A column written by Kamran Zamanian, Ph.D., CEO, and Lucas Parker, senior research analyst, iData Research Inc., examine the growth of point-of-care imaging and the impact it is having on a growing market.

“Point-of-care (POC) applications represented the fastest growing segment of the ultrasound equipment market in 2014, and will continue to outstrip other segments over the next decade,” the duo write in Med Device online.

“The POC ultrasound equipment market comprises a large number of subsegments corresponding to different medical service delivery sites. Examples include emergency department, critical care, anesthesiology and musculoskeletal applications,” they add. “These areas of medical service delivery have not traditionally relied on ultrasound for their diagnostic evaluations. However, due to technological improvements and reductions in the cost of ultrasound equipment, these areas are rapidly adopting ultrasound as a tool for diagnostic and guidance procedures.”

The authors expect growth in this market as technology continues to advance.

“The U.S. market for POC ultrasound systems was not saturated in 2014. There are many health care facilities that do not own POC ultrasound systems, and those that do are likely to purchase additional units in the future. Additional units are especially useful in hospital emergency rooms where multiple patients require treatment simultaneously,” they wrote.

The research firm Markets and Markets predicts healthy growth in the overall ultrasound market through 2020 and includes POC imaging as a factor powering the growth.

“The global ultrasound market is expected to reach $6.86 billion by 2020 from $5.25 billion in 2015, at a CAGR (compound annual growth rate) of 5.5 percent from 2015 to 2020, according to MarketsandMarkets.

Frost & Sullivan also sees POC imaging as a market booster. Analysis from Frost & Sullivan, “Assessing Ultrasound’s Market Potential within Emerging Clinical Points of Care” (, finds that the market earned $3.66 billion in 2014, with emerging clinical segments accounting for 21.8 percent of total revenues.

“Greater awareness of the harmful effects of radiation exposure in other imaging modalities, and the ability to provide additional care at the patient site, are driving the market for point-of care ultrasonography,” said Frost & Sullivan Healthcare Research Analyst Srikanth Kompalli. “This trend is causing emerging clinical segments to outstrip the established ones such as radiology, cardiology and obstetrics and gynaecology (OB/GYN) in North America, Latin America and Western Europe.”

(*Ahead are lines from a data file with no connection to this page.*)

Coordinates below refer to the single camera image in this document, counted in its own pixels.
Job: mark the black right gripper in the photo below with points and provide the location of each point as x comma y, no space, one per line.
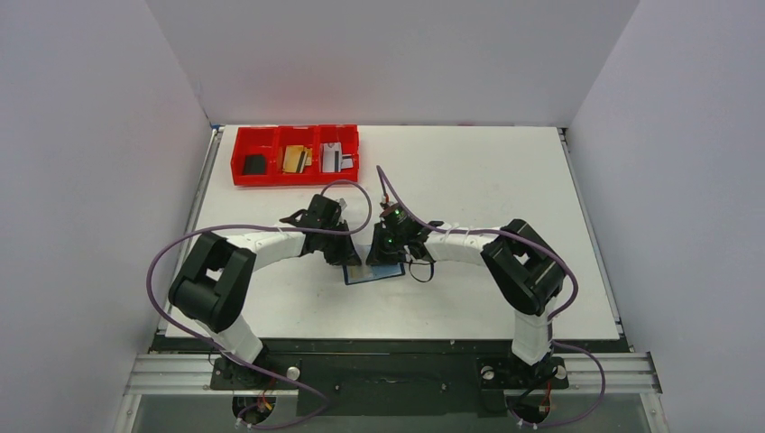
382,249

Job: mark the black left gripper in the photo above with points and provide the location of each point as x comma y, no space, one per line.
346,255

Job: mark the navy blue card holder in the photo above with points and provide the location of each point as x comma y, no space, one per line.
383,272

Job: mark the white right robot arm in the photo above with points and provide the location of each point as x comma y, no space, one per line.
519,261

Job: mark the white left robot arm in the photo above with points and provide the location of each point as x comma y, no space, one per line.
213,281

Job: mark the silver cards in bin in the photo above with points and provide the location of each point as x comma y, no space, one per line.
333,159

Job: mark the gold cards in bin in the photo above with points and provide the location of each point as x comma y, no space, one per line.
296,158

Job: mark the black card in bin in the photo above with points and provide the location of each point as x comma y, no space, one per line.
255,165

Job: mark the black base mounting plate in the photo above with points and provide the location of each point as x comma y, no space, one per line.
376,377

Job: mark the red three-compartment bin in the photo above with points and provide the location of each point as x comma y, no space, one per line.
277,156

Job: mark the aluminium frame rail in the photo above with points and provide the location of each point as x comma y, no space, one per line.
625,373

To interest end users across a wide range of applications, ultrasound manufacturers are producing more mobile systems with real-time imaging, volume imaging, and 3D and 4D transducers. These functionalities will address the diagnostic and image guidance needs of interventional procedures. Going forward, ultrasound is expected to find substantial adoption in dermatology, breast imaging and therapeutic applications.

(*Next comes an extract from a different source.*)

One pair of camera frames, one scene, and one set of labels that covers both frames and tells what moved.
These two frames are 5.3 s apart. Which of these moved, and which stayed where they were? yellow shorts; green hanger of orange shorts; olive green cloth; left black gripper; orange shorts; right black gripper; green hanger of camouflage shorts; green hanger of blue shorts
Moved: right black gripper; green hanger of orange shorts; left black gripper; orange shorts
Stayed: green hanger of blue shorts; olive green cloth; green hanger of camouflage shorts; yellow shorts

“With improving functionality, performance and affordability, advanced, portable systems will stoke the adoption of ultrasound systems in emerging clinical points of care,” concluded Kompalli. “In fact, the uptake of portable and ultra-portable ultrasound systems is expected to exceed that of cart-based ultrasound systems by 2019, as demand grows in clinical segments such as emergency care, anaesthesia and pain management, musculoskeletal applications, primary care, OB/GYN and general imaging radiology.”